Die Störche werden auf ihrer USA-Reise auch von London Breed, der Bürgermeisterin von San Francisco, und im deutschen Generalkonsulat empfangen. „Fußball spielt eine wichtige Rolle in Kalifornien“, sagt Generalkonsul Hans Ulrich Südbeck. „Die Zusammenarbeit zwischen den beiden Vereinen ist ein tolles Beispiel dafür, wie die Städtepartnerschaft Menschen aus beiden Ländern zusammenbringen kann. Ich freue mich, dass diese Kooperation auch ein Teil des Deutschlandjahres in den USA geworden ist, welches unter dem Motto WunderbarTogether steht.“

Eine gute Städtepartnerschaft lebe davon, dass die Partner in vielen Bereichen zusammenarbeiten und voneinander lernen, so Ulf Kämpfer, Kiels Oberbürgermeister. „Das gelingt Kiel und San Francisco ganz hervorragend – zum Beispiel bei wichtigen Zukunftsthemen wie Klimaschutz und Digitalisierung.“ Als Oberbürgermeister und Holstein-Fan freue er sich ganz besonders, dass jetzt auch die Störche mithelfen, diese Partnerschaft mit noch mehr Leben zu füllen.

Nach Gründung des Vereins im Jahre 1961 stieg die Herrenmannschaft der Glens im vergangenen Jahr in die USL League Two auf. Hier sind fast alle U23-Spieler aktiv, die noch keinen Profivertrag besitzen und in der Regel parallel zum Fußball noch ein College besuchen. Für die Major League Soccer (MLS), der Premiumklasse in den USA, ist diese Spielklasse allerdings die wichtigste Ausbildungsschmiede. Mehr als 70 Prozent aller Neuzugänge, die von MLS-Clubs im Rahmen des jährlich stattfindenden Auswahlverfahrens (SuperDraft) rekrutiert werden, blicken auf eine Vergangenheit in der USL League Two zurück.

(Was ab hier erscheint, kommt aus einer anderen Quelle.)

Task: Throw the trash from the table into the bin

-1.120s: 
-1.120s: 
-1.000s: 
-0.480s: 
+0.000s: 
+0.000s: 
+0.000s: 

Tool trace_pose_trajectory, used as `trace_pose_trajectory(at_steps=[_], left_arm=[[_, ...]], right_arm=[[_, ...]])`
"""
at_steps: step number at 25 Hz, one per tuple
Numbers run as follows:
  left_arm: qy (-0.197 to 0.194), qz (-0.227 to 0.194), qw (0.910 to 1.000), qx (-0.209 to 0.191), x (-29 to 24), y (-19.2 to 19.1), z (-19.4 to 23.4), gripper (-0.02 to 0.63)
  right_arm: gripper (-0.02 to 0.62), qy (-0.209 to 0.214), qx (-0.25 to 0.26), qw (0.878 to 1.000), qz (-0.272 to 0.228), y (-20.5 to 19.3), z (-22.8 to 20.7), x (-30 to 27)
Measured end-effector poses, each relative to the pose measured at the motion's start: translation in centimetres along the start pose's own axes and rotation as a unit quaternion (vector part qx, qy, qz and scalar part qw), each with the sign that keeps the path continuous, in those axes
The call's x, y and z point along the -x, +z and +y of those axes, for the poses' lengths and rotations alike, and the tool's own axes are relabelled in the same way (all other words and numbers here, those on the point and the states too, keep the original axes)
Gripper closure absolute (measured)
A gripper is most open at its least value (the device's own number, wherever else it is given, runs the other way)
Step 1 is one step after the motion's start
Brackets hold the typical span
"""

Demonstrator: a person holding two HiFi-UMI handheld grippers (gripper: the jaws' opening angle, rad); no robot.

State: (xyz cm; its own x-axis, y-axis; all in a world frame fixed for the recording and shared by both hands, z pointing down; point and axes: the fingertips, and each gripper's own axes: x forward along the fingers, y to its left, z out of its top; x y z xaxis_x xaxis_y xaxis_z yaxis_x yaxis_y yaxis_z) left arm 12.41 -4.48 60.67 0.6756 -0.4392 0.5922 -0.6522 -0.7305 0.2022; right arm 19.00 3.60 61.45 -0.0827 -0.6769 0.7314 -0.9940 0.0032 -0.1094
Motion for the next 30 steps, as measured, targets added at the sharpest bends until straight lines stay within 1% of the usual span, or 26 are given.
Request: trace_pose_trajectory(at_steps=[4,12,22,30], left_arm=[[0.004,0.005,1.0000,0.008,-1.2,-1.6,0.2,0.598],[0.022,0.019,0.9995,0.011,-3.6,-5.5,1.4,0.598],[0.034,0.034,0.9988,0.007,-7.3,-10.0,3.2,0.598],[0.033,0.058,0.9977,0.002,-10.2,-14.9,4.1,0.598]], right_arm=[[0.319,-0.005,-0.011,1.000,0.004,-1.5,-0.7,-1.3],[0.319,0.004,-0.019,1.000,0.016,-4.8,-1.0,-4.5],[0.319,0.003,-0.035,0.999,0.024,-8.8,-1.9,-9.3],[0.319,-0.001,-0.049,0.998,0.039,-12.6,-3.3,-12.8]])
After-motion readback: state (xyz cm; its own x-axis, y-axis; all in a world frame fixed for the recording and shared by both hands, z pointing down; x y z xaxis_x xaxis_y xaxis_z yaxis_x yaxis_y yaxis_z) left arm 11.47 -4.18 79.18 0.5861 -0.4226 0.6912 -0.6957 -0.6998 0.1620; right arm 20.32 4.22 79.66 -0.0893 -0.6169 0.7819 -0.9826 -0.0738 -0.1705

Nach nur einem Jahr in der neuen Spielklasse wurden gleich vier Spieler der Glens von MLS-Teams entdeckt und verpflichtet. Ähnlich wie die Störche hat der Verein mit dem Kleeblatt im Wappen ehrgeizige Ziele gesteckt, so möchte der Verein langfristig über die USL League One und die USL Championship in die MLS aufsteigen. Anders als in Deutschland sind für Aufstiege auch Gebühren fällig, so kostet beispielsweise der Übergang von League Two in One voraussichtlich eine halbe Million Dollar. Mehr als 1000 Spielerinnen und Spieler tragen die grün-weißen Farben der Glens, die den neuen Partner von Holstein Kiel damit zum größten Fußballclub in San Francisco machen.

„Wir freuen uns auf die Partnerschaft mit Holstein Kiel und den bevorstehenden Besuch“, sagt Mike McNeill, Executive Director der Glens, „und heißen den Fußballverein unserer Partnerstadt mit unseren über 70 Mannschaften und 1300 Spielerinnen und Spielern herzlich willkommen.“ Er sei davon überzeugt, dass nicht nur unsere Vereine, sondern auch die Städte Kiel und San Francisco von dieser Kooperation profitieren werden – sowohl auf dem Spielfeld als auch abseits des grünen Rasens. „Als San Francisco Glens fühlen wir uns geehrt, dass ein so großartiger Verein mit einer so traditionsreichen Historie wie Holstein Kiel eine Partnerschaft mit uns eingehen möchte“, so McNeill weiter.